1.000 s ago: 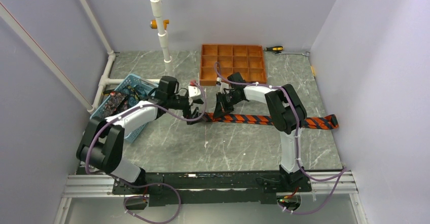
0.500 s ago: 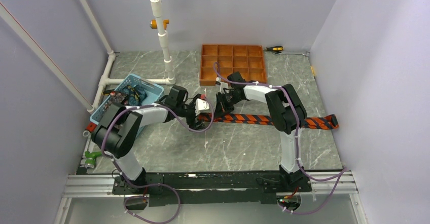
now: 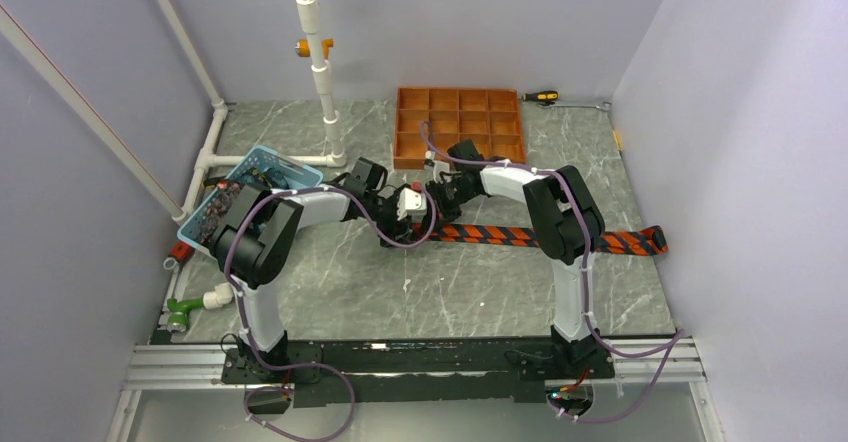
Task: Roll the ties
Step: Roll the tie at the center of the board.
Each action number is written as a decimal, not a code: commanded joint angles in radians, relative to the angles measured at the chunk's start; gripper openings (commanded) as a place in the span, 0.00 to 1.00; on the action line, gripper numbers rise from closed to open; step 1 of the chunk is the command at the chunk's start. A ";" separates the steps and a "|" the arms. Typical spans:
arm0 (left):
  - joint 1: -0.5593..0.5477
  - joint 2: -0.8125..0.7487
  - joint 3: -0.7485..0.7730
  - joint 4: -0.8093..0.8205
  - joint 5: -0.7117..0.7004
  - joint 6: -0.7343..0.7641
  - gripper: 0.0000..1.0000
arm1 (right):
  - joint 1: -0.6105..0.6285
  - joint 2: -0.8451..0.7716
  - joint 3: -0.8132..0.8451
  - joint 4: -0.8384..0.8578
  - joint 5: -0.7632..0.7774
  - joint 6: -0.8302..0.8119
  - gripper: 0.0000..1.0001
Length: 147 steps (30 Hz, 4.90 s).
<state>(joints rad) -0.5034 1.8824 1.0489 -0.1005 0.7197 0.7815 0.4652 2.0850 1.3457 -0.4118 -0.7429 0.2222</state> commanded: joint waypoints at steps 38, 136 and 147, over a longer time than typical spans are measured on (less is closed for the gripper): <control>0.004 -0.130 -0.151 0.115 -0.001 -0.128 0.77 | -0.021 0.064 0.086 -0.177 0.104 -0.201 0.00; -0.144 0.018 0.016 0.175 -0.019 -0.204 0.97 | -0.116 0.024 0.002 -0.194 -0.028 -0.192 0.00; -0.161 0.099 0.026 0.119 -0.091 -0.143 0.80 | -0.109 -0.052 0.003 -0.177 -0.076 -0.169 0.00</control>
<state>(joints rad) -0.6617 1.9549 1.0908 0.0574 0.6659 0.5858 0.3496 2.1056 1.3602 -0.5907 -0.8108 0.0601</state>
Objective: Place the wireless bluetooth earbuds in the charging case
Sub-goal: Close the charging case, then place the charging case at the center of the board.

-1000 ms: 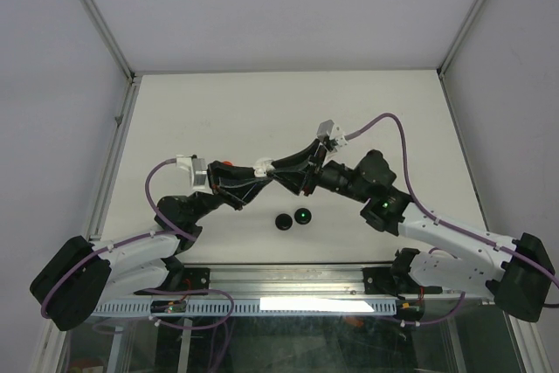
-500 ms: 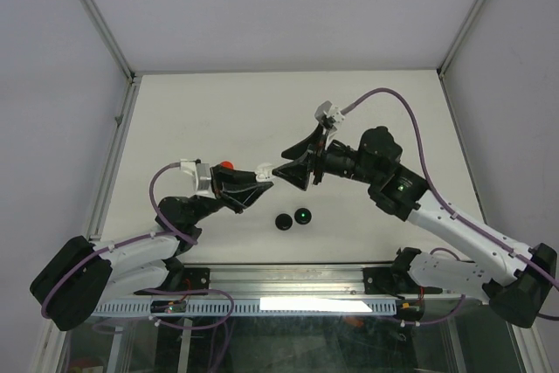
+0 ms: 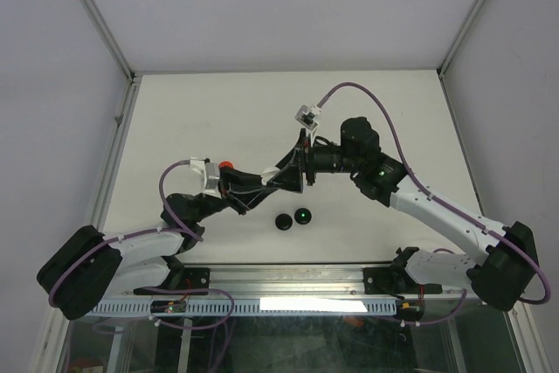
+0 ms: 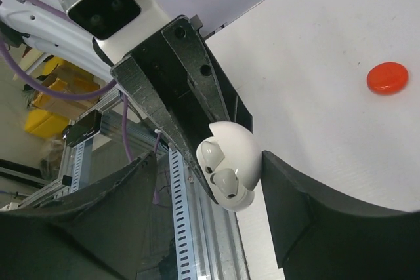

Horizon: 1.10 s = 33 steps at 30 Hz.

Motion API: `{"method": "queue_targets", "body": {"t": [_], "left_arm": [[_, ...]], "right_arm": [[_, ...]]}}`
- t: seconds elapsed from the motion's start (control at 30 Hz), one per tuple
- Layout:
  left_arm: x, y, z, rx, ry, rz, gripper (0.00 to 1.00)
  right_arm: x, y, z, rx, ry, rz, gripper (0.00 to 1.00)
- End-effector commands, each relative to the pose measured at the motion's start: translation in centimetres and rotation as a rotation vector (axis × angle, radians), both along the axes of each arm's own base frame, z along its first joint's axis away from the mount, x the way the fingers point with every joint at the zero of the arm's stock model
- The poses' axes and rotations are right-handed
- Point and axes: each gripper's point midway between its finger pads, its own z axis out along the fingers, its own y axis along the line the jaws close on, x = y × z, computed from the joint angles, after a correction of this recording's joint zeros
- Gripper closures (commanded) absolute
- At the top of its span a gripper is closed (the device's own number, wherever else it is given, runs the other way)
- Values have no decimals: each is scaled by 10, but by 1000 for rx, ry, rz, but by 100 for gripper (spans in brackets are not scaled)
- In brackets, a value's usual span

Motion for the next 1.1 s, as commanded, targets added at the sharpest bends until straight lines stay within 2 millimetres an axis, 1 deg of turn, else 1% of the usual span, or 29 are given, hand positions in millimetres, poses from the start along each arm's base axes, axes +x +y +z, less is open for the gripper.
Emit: {"method": "queue_targets", "body": {"t": [0.0,0.1,0.17,0.27,0.3,0.4,0.43,0.53,0.67,0.77,0.87,0.97,1.07], "left_arm": [[-1,1,21,-65,-28,-9,85],[5,3,10,-58,43,20,85],[9,4,-1,-46,105,36,85],[12,6,-16,-25,188,51,83],[14,6,-22,-15,222,57,83],[21,5,-41,35,327,83,82],[23,5,-48,53,365,91,82],[31,4,-76,129,511,128,81],[38,4,-115,214,693,183,79],[42,1,-141,279,798,201,77],[45,-8,-160,316,908,188,74],[45,-23,-173,338,1017,134,70],[49,-35,-193,390,1097,121,68]], "right_arm": [[-18,-1,41,107,-57,110,35],[-19,-6,46,118,-81,110,35],[-20,-10,47,123,-97,111,35],[-21,-12,44,118,-110,105,35],[-11,-16,41,102,-114,59,35],[16,-25,23,17,-139,-107,33],[25,-31,15,-20,-148,-170,32],[49,-50,-3,-103,-165,-349,31],[70,-76,-26,-184,-173,-538,30],[78,-92,-44,-242,-160,-628,30],[82,-103,-60,-296,-142,-682,30],[81,-109,-68,-318,-137,-700,31],[80,-112,-71,-323,-138,-711,31]]}}
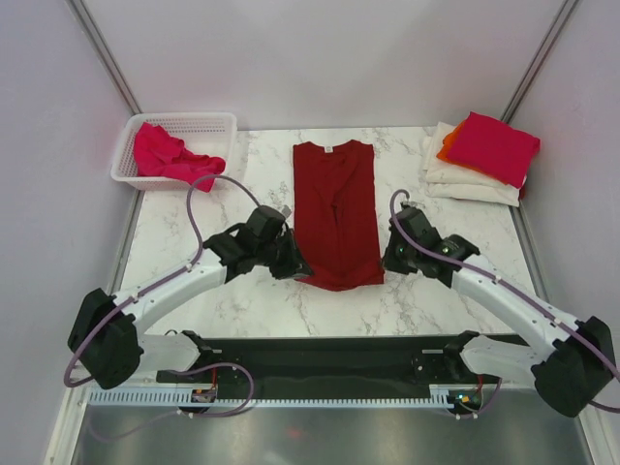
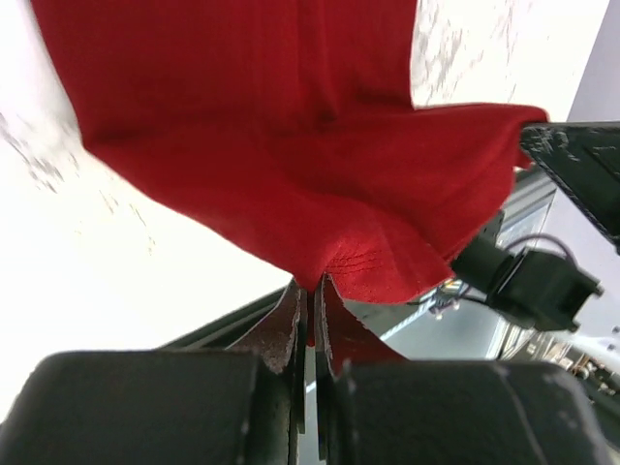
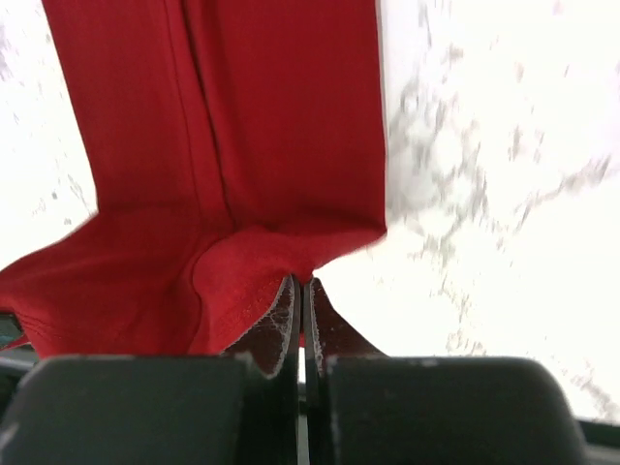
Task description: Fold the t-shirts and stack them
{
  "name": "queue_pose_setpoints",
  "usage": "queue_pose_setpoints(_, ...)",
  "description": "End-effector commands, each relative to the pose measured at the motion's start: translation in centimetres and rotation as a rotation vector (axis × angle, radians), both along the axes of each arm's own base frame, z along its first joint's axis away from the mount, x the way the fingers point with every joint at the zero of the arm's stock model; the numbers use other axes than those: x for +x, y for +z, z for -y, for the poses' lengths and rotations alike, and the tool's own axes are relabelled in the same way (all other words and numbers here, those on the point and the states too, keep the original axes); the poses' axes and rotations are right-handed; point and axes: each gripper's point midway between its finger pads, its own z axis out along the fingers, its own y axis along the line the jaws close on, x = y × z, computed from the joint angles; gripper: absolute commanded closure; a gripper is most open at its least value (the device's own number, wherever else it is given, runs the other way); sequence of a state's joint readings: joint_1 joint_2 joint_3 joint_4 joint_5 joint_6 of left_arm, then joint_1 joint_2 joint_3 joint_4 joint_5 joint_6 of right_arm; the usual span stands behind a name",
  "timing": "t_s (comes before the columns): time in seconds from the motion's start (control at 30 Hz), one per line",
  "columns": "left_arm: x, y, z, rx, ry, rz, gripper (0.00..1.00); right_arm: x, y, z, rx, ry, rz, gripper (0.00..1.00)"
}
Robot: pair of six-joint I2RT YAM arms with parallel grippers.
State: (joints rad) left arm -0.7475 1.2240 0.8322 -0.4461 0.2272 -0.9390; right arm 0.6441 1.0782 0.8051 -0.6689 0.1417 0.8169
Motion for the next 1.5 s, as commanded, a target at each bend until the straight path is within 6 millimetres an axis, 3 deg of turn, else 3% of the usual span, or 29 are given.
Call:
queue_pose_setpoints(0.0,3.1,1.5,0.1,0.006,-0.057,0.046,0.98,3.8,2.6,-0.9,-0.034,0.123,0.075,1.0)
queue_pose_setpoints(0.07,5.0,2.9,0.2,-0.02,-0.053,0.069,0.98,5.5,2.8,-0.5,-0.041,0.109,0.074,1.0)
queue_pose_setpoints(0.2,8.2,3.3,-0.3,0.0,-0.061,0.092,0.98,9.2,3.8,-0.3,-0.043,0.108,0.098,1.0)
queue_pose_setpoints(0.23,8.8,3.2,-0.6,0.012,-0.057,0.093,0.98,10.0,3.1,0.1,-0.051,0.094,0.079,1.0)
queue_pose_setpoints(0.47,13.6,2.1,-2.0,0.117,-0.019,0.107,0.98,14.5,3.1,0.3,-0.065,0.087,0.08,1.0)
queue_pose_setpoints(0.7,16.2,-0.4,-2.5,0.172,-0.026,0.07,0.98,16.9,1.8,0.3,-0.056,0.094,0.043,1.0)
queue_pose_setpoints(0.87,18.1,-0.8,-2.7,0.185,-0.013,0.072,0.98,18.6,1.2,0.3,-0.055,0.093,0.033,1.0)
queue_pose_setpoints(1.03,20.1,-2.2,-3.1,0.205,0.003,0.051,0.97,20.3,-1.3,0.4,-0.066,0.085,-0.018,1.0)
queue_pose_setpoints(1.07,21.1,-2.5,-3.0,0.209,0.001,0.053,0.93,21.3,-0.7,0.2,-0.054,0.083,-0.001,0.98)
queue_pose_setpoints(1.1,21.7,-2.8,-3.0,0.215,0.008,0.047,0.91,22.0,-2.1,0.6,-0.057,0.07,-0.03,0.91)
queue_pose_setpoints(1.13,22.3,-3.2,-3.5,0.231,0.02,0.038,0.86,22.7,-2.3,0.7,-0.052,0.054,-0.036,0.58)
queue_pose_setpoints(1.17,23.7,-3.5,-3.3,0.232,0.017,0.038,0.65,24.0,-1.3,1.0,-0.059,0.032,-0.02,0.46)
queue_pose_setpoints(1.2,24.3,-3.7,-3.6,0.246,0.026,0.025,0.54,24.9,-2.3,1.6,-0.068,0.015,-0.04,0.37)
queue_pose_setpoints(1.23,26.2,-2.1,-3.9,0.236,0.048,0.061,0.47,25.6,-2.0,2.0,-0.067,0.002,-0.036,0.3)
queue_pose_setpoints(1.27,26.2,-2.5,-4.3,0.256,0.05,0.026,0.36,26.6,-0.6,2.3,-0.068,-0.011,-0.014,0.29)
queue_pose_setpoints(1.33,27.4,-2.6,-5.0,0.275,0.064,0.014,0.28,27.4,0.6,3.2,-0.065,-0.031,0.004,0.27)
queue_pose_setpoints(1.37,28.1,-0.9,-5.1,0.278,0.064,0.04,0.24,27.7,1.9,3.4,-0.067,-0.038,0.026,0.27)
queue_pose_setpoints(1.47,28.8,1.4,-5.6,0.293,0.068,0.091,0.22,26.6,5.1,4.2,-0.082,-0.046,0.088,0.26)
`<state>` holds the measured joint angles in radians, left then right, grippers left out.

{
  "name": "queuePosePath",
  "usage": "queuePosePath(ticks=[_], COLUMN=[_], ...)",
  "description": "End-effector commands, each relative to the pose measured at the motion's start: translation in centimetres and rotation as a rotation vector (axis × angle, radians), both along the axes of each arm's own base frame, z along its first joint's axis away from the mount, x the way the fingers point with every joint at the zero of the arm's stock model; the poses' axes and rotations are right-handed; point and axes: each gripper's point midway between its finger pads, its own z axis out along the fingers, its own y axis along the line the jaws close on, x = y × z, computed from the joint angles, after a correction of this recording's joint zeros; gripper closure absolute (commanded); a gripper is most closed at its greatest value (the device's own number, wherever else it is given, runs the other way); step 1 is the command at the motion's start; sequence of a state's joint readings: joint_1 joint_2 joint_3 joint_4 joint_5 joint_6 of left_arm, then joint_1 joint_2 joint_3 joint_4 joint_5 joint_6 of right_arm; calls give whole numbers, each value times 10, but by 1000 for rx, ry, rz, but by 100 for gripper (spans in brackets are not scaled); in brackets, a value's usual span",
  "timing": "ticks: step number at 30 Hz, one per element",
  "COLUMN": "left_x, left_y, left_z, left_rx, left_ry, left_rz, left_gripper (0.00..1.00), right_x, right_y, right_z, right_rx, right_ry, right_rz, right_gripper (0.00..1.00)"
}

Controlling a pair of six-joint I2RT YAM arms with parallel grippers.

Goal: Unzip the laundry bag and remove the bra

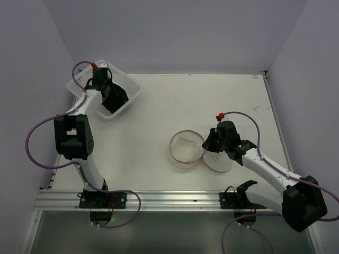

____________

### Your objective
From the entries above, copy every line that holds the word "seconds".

### Answer for the task
- t: seconds elapsed from the motion's start (control at 30 Hz), one per tuple
  "timing": "t_s (comes before the columns): time in seconds from the motion's start (control at 30 Hz), one per line",

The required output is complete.